**TASK REQUIREMENTS:** Number of lines with the string "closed" in the entries below: report it, and nothing besides.

**SOURCE MATERIAL:**
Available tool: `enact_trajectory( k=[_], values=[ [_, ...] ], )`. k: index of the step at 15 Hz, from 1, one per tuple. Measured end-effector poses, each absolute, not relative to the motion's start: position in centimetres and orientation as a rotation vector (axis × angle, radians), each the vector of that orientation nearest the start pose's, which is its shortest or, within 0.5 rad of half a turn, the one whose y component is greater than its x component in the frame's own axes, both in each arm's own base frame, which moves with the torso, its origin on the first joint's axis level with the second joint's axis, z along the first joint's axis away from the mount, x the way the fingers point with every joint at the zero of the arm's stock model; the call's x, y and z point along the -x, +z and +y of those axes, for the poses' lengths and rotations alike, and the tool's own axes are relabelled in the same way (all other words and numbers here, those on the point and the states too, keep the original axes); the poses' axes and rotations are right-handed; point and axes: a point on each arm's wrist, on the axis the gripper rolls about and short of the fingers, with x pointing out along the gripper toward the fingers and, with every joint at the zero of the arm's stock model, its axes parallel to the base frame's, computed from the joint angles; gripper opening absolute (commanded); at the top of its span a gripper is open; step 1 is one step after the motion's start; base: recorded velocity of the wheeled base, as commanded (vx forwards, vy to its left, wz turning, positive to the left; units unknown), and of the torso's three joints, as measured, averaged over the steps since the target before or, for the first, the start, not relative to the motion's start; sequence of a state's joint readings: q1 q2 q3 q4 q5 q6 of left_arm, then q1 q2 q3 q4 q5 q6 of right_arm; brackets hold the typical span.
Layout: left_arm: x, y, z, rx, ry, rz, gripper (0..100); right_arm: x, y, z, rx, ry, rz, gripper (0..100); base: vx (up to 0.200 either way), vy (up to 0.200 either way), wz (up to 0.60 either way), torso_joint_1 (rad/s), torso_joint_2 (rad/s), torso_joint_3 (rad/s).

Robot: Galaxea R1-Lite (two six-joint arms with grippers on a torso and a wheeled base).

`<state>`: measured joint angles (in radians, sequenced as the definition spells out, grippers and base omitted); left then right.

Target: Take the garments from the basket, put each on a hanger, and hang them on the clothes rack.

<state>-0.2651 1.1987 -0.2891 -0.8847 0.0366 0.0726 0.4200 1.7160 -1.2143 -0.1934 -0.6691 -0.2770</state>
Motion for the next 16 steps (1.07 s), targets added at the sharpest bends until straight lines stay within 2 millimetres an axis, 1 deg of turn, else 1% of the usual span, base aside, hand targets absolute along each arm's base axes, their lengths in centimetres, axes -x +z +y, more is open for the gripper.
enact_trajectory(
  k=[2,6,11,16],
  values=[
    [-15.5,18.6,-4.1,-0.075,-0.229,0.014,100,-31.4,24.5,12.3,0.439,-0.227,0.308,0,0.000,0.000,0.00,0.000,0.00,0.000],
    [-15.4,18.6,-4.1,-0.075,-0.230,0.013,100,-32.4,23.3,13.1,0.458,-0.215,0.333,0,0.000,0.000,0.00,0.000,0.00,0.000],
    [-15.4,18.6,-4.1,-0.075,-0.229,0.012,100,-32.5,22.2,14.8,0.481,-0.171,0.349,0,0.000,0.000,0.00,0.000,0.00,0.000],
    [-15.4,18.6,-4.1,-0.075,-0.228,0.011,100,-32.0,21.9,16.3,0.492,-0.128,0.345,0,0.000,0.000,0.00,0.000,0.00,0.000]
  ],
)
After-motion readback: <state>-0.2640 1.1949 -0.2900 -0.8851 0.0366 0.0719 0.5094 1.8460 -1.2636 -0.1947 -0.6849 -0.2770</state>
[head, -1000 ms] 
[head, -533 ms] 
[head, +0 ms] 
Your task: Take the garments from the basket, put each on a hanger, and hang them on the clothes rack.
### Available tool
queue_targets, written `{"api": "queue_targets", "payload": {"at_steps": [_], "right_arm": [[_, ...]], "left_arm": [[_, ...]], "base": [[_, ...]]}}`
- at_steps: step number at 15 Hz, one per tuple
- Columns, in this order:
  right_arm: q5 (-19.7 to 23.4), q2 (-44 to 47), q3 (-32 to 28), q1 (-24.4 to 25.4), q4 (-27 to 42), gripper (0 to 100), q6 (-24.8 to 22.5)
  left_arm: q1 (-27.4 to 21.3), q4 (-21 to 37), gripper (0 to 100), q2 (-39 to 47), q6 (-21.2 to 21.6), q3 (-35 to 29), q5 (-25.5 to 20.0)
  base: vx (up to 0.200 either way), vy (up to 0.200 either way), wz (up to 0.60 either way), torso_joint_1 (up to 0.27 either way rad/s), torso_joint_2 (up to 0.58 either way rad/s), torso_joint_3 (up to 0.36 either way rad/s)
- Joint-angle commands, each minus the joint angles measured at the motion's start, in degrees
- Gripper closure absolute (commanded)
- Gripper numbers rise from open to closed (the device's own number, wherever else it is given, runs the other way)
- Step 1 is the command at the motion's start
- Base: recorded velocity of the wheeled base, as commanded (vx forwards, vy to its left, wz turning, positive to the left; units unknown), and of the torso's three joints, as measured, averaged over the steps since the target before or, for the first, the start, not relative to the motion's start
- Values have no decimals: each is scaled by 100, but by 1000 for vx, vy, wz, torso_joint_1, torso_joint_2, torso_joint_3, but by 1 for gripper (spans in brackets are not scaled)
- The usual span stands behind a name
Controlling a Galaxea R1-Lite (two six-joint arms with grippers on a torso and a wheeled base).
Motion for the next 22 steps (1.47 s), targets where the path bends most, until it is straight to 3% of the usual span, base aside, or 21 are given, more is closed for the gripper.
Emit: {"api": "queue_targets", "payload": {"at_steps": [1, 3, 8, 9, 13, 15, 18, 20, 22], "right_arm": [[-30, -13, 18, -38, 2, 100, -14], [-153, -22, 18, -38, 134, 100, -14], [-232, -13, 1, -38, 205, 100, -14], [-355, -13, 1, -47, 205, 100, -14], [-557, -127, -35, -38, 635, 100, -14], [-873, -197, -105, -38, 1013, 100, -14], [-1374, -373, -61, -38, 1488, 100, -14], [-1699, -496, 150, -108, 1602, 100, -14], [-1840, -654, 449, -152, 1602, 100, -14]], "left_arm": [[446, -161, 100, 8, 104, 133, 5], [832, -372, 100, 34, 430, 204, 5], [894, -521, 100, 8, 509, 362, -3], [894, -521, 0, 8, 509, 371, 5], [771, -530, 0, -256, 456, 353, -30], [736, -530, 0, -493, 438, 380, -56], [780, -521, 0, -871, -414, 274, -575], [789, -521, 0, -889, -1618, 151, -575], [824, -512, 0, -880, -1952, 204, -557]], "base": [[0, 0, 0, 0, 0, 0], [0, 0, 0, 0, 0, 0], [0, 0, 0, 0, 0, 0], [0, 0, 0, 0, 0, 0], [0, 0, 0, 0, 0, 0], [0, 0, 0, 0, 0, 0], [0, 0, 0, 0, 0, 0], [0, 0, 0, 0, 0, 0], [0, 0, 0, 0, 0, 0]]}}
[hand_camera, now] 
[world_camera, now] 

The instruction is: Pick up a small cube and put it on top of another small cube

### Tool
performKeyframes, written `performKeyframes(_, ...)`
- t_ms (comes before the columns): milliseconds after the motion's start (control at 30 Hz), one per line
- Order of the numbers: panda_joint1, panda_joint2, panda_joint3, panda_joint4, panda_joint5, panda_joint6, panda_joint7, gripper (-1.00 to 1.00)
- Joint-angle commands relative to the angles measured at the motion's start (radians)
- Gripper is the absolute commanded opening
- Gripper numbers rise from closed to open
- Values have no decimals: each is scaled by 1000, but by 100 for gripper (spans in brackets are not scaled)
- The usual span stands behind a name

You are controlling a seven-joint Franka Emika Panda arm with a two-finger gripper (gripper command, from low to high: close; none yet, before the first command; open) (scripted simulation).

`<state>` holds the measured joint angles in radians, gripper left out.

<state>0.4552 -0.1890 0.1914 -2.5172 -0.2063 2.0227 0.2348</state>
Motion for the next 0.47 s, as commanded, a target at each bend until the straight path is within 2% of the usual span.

**TASK RESPONSE:** 3